START RAW DATA
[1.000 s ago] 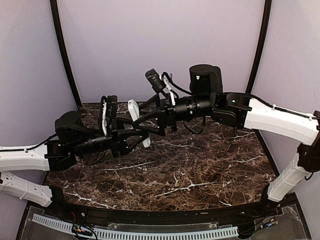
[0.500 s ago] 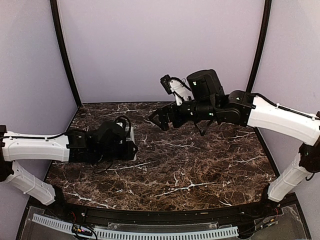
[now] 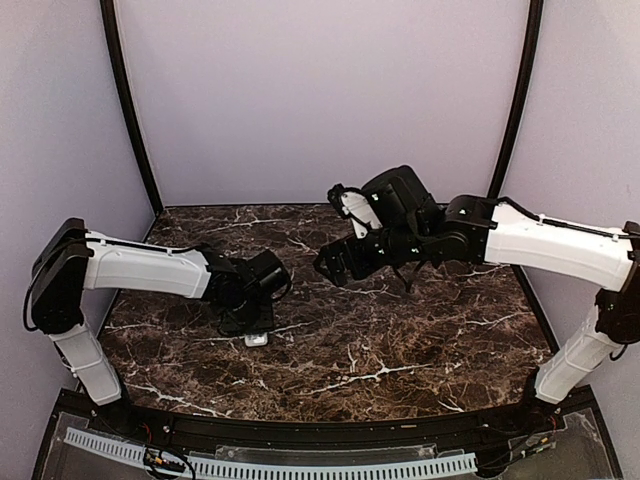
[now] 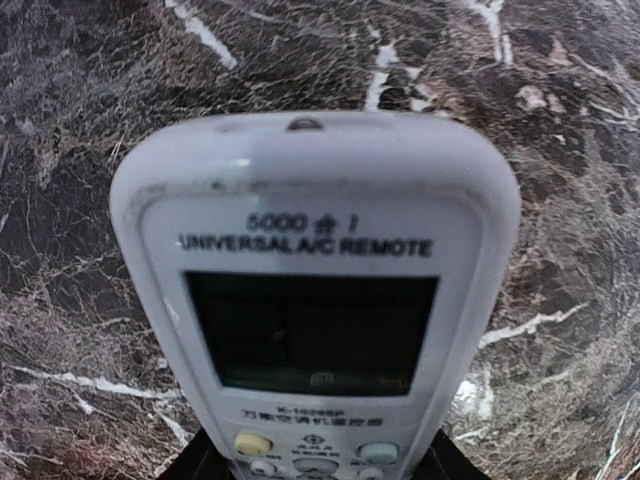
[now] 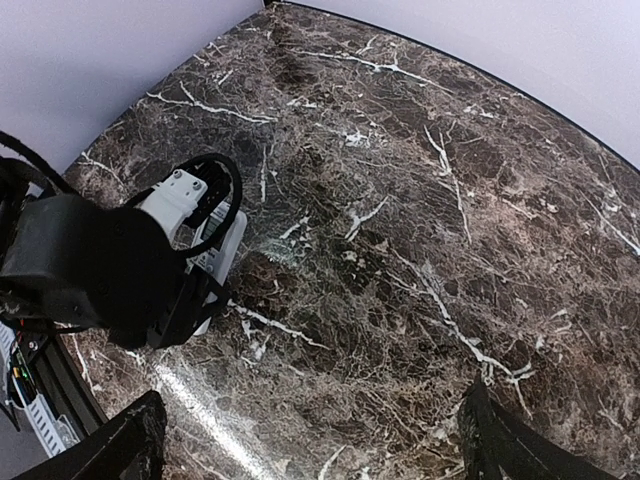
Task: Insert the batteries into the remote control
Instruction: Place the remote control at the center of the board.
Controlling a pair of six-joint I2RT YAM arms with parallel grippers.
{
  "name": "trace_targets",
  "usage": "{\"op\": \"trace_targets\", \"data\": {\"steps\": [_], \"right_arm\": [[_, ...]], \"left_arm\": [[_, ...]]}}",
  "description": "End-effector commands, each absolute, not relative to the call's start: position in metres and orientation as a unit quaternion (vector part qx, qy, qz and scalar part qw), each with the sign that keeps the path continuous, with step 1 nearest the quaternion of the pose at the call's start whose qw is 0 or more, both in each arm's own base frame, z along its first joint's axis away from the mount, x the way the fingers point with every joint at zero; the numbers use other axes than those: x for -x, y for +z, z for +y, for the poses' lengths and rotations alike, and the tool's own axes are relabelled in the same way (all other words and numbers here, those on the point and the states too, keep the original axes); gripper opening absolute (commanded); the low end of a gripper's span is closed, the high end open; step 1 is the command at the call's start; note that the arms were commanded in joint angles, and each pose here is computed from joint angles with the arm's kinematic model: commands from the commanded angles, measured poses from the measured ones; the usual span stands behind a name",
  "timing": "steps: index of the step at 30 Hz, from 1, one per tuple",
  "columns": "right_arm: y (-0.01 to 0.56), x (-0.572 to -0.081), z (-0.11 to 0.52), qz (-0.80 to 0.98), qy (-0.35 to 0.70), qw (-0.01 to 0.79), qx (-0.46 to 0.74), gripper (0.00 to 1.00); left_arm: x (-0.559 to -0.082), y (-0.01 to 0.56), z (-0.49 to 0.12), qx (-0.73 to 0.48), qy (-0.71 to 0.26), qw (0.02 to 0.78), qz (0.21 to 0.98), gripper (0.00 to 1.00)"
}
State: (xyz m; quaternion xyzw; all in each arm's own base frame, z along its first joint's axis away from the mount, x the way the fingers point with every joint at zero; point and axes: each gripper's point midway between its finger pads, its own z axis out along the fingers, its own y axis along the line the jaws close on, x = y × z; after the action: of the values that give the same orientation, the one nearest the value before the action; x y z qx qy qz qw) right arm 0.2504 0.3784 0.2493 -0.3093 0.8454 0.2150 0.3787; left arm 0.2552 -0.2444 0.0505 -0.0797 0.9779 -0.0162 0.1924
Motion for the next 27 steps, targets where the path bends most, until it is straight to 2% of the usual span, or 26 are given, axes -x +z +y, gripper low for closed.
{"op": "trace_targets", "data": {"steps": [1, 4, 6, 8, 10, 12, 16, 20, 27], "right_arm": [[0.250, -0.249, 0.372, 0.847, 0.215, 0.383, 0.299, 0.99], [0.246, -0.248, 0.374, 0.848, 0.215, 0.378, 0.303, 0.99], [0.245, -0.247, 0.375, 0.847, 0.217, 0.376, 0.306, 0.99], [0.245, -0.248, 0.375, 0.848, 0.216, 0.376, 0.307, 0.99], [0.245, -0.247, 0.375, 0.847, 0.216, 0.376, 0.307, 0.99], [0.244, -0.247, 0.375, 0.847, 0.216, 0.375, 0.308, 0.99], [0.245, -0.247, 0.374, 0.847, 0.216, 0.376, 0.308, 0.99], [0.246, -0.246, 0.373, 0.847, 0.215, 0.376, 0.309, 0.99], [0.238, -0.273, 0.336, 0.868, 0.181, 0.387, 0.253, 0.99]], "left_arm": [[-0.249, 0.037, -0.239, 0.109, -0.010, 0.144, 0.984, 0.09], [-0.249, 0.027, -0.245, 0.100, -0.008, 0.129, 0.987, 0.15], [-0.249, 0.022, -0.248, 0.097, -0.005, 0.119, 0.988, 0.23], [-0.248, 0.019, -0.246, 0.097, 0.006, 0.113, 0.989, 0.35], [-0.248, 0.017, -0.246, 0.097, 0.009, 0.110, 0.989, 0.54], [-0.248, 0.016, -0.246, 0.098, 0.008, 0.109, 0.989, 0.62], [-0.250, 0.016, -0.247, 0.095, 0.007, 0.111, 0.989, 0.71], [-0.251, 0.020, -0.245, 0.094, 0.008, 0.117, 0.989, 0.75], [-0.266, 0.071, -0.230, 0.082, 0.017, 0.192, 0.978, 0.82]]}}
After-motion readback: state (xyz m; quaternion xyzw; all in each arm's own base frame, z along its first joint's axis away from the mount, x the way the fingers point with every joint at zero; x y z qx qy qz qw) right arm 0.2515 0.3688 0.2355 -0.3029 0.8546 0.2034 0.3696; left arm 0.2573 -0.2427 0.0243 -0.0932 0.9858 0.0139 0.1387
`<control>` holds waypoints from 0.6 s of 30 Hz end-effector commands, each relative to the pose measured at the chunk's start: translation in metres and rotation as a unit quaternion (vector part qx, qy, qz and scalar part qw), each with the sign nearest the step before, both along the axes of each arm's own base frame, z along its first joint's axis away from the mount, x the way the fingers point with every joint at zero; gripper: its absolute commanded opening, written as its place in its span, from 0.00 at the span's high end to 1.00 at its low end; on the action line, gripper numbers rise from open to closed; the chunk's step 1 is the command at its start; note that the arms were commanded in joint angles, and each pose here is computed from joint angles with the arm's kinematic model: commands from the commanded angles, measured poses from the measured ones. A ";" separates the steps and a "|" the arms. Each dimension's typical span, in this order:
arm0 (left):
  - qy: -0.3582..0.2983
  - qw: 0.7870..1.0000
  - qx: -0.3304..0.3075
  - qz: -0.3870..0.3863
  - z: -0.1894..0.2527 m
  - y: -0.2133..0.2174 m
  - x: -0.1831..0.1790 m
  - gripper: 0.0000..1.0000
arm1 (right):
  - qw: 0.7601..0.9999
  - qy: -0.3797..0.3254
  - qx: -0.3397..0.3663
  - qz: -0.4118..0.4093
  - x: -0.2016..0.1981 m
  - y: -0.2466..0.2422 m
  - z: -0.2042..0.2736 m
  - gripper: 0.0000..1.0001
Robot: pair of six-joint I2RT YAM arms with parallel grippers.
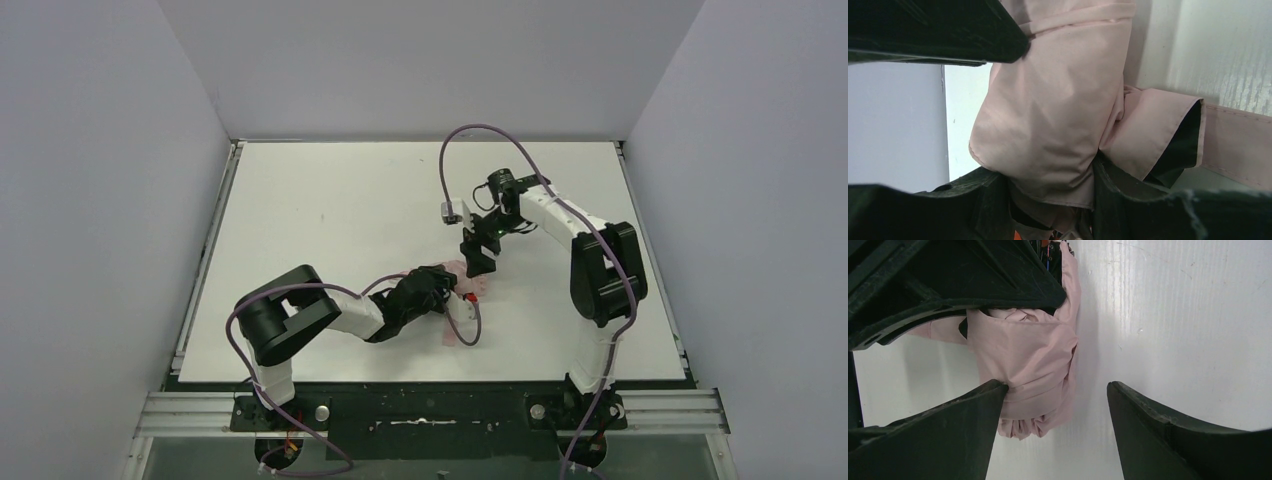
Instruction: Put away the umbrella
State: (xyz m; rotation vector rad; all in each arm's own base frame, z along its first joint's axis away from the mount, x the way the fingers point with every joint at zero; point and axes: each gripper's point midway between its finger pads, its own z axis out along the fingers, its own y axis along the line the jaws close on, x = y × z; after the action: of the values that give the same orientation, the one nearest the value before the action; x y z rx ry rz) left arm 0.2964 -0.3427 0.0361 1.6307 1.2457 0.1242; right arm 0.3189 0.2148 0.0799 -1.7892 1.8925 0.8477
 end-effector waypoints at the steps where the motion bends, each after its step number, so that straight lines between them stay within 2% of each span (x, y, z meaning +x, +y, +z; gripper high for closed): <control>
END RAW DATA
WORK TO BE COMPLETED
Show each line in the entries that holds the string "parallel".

REPLY
Controlling a pair of six-joint I2RT YAM arms with parallel grippers.
Robot: pair of six-joint I2RT YAM arms with parallel grippers.

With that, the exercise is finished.